◆ **Required work**: Transcribe the entries below exactly as they appear.

• • • •

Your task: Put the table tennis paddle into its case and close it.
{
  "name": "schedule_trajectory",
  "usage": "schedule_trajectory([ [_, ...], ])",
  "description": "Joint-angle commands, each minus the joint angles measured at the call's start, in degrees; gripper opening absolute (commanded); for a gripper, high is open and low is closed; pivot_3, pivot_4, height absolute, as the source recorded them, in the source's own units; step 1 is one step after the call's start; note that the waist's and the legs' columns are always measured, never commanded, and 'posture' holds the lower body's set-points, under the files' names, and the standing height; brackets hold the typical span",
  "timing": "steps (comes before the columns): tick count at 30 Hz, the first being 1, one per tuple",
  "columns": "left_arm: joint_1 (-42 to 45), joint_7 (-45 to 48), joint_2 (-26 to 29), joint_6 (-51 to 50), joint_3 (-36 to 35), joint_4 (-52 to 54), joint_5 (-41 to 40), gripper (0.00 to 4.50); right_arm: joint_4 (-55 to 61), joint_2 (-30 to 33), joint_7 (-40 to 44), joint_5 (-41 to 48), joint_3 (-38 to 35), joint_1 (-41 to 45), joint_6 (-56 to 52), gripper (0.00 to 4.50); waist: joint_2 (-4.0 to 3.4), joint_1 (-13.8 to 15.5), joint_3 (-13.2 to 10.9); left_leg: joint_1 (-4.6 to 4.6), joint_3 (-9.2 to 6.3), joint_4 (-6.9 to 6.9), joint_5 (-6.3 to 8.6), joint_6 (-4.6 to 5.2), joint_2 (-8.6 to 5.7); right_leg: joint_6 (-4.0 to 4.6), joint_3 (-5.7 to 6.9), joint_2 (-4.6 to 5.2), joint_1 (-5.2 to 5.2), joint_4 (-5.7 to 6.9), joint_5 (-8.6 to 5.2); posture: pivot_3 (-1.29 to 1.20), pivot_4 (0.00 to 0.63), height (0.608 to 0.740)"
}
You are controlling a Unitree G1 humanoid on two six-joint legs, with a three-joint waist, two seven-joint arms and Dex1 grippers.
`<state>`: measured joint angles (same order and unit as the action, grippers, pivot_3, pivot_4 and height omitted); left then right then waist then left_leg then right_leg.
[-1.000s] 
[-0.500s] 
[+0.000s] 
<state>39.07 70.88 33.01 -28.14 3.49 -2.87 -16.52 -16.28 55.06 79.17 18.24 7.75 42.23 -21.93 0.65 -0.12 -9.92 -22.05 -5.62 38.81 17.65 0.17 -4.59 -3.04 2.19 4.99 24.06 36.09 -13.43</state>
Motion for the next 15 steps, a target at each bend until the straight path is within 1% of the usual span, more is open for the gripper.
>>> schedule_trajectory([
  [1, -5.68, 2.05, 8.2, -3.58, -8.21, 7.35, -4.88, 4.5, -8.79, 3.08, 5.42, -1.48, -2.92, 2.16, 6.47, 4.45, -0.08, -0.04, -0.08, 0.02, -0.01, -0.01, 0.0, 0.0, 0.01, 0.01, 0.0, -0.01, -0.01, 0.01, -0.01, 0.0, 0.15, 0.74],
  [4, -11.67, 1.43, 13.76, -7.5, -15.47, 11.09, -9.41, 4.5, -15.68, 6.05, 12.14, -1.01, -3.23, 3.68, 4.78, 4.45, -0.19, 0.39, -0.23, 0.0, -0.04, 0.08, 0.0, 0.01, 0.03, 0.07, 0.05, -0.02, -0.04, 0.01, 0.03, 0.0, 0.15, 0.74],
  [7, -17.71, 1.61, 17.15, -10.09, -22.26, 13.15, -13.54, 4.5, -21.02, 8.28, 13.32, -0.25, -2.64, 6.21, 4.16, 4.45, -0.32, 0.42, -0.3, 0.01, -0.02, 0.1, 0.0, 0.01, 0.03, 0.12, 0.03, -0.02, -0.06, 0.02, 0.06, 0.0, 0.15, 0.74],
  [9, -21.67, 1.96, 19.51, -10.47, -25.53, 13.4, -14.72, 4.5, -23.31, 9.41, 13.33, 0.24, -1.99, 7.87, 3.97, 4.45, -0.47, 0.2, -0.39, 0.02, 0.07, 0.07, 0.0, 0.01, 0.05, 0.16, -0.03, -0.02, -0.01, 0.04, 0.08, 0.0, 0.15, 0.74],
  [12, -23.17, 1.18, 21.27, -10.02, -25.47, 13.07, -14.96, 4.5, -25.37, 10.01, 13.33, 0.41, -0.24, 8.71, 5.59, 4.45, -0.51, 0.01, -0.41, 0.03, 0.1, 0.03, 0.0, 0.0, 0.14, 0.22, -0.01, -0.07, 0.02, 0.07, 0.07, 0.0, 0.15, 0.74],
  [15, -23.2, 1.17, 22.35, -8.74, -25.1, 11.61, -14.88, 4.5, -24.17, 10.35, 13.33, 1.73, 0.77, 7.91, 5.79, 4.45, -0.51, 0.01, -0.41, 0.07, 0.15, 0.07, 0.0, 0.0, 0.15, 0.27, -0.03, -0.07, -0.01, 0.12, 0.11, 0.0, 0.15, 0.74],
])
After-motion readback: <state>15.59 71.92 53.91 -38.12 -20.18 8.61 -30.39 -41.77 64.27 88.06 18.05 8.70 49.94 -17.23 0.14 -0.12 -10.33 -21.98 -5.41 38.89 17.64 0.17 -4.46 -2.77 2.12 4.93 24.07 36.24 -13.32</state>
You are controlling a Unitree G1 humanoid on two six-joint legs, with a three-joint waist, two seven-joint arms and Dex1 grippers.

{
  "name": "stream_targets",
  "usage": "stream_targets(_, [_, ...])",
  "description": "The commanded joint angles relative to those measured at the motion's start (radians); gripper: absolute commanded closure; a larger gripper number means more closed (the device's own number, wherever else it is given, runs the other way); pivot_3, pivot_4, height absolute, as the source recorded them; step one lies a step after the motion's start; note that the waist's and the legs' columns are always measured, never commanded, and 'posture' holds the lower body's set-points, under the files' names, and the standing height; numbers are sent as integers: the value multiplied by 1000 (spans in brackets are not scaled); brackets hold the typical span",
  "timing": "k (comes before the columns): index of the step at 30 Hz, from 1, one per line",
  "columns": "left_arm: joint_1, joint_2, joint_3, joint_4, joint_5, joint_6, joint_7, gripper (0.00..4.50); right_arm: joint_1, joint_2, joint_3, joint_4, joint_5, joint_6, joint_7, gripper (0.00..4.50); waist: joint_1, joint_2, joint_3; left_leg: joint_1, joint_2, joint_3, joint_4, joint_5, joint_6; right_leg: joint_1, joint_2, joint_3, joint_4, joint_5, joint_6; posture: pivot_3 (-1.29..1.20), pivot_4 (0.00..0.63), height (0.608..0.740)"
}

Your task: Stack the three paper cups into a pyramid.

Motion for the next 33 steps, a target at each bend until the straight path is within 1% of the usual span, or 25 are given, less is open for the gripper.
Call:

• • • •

◆ **Answer section**:
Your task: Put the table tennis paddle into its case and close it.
{
  "name": "schedule_trajectory",
  "usage": "schedule_trajectory([ [_, ...], ])",
  "description": "Joint-angle commands, each minus the joint angles measured at the call's start, in degrees; gripper opening absolute (commanded); for a gripper, high is open and low is closed; pivot_3, pivot_4, height absolute, as the source recorded them, in the source's own units; step 1 is one step after the call's start; note that the waist's and the legs' columns are always measured, never commanded, and 'posture' holds the lower body's set-points, under the files' names, and the standing height; brackets hold the typical span",
  "timing": "steps (comes before the columns): tick count at 30 Hz, the first being 1, one per tuple",
  "columns": "left_arm: joint_1 (-42 to 45), joint_7 (-45 to 48), joint_2 (-26 to 29), joint_6 (-51 to 50), joint_3 (-36 to 35), joint_4 (-52 to 54), joint_5 (-41 to 40), gripper (0.00 to 4.50); right_arm: joint_4 (-55 to 61), joint_2 (-30 to 33), joint_7 (-40 to 44), joint_5 (-41 to 48), joint_3 (-38 to 35), joint_1 (-41 to 45), joint_6 (-56 to 52), gripper (0.00 to 4.50); waist: joint_2 (-4.0 to 3.4), joint_1 (-13.8 to 15.5), joint_3 (-13.2 to 10.9); left_leg: joint_1 (-4.6 to 4.6), joint_3 (-9.2 to 6.3), joint_4 (-6.9 to 6.9), joint_5 (-6.3 to 8.6), joint_6 (-4.6 to 5.2), joint_2 (-8.6 to 5.7); right_leg: joint_6 (-4.0 to 4.6), joint_3 (-5.7 to 6.9), joint_2 (-4.6 to 5.2), joint_1 (-5.2 to 5.2), joint_4 (-5.7 to 6.9), joint_5 (-8.6 to 5.2); posture: pivot_3 (-1.29 to 1.20), pivot_4 (0.00 to 0.63), height (0.608 to 0.740)"
}
You are controlling a Unitree G1 humanoid on two six-joint legs, with a three-joint waist, two seven-joint arms and Dex1 grippers.
`<state>`: measured joint angles (same order and unit as the action, grippers, pivot_3, pivot_4 and height omitted); left then right then waist then left_leg then right_leg.
[-1.000s] 
[-0.500s] 
[+0.000s] 
<state>39.07 70.88 33.01 -28.14 3.49 -2.87 -16.52 -16.28 55.06 79.17 18.24 7.75 42.23 -21.93 0.65 -0.12 -9.92 -22.05 -5.62 38.81 17.65 0.17 -4.59 -3.04 2.19 4.99 24.06 36.09 -13.43</state>
Motion for the next 15 steps, a target at each bend until the straight path is within 1% of the usual span, more is open for the gripper.
>>> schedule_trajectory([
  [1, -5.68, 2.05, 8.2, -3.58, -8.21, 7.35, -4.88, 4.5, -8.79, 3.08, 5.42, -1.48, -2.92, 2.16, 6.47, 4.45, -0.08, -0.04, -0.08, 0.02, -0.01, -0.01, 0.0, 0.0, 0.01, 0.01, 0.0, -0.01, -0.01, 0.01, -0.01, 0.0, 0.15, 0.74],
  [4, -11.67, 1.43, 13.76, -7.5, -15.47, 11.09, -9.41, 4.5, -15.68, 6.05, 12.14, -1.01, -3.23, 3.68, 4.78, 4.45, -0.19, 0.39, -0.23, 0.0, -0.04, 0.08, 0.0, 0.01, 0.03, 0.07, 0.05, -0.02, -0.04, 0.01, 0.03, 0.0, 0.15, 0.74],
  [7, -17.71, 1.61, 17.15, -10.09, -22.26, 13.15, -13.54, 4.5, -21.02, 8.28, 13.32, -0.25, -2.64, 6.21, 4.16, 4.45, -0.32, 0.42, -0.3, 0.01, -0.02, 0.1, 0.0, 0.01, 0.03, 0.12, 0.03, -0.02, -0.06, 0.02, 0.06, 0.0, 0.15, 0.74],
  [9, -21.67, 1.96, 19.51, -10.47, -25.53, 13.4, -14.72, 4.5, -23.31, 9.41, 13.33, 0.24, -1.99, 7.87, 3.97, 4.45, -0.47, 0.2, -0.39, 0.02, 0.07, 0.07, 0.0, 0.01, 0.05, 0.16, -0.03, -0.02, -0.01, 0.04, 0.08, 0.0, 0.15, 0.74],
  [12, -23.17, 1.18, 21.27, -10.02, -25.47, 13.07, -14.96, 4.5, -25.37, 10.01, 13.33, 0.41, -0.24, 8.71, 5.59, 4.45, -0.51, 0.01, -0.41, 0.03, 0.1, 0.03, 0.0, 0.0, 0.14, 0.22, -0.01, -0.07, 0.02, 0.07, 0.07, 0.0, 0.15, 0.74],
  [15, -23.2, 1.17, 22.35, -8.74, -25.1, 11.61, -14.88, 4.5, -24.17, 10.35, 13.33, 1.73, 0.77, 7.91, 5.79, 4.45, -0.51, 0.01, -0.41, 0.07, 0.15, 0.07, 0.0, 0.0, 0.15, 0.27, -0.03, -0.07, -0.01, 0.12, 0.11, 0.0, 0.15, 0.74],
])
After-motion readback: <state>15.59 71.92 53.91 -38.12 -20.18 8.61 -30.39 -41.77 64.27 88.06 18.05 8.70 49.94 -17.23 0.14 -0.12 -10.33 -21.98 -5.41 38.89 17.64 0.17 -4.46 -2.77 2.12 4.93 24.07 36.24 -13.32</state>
You are controlling a Unitree G1 humanoid on two six-joint legs, with a three-joint waist, two seven-joint arms and Dex1 grippers.

{
  "name": "stream_targets",
  "usage": "stream_targets(_, [_, ...])",
  "description": "The commanded joint angles relative to those measured at the motion's start (radians); gripper: absolute commanded closure; a larger gripper number means more closed (the device's own number, wherever else it is given, runs the other way); pivot_3, pivot_4, height absolute, as the source recorded them; step one lies a step after the motion's start; note that the waist's and the legs' columns are always measured, never commanded, and 'posture' holds the lower body's set-points, under the files' names, and the standing height; numbers are sent as integers: the value multiplied by 1000 (spans in brackets are not scaled); brackets hold the typical span",
  "timing": "k (comes before the columns): index of the step at 30 Hz, from 1, one per line",
  "columns": "left_arm: joint_1, joint_2, joint_3, joint_4, joint_5, joint_6, joint_7, gripper (0.00..4.50); right_arm: joint_1, joint_2, joint_3, joint_4, joint_5, joint_6, joint_7, gripper (0.00..4.50); waist: joint_1, joint_2, joint_3; left_leg: joint_1, joint_2, joint_3, joint_4, joint_5, joint_6; right_leg: joint_1, joint_2, joint_3, joint_4, joint_5, joint_6; posture: pivot_3 (-1.29..1.20), pivot_4 (0.00..0.63), height (0.608..0.740)"
}

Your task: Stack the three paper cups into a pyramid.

Motion for the next 33 steps, a target at each bend until the straight path is within 1% of the usual span, or 25 are given, less is open for the gripper.
Call:

No further work remains on this exercise.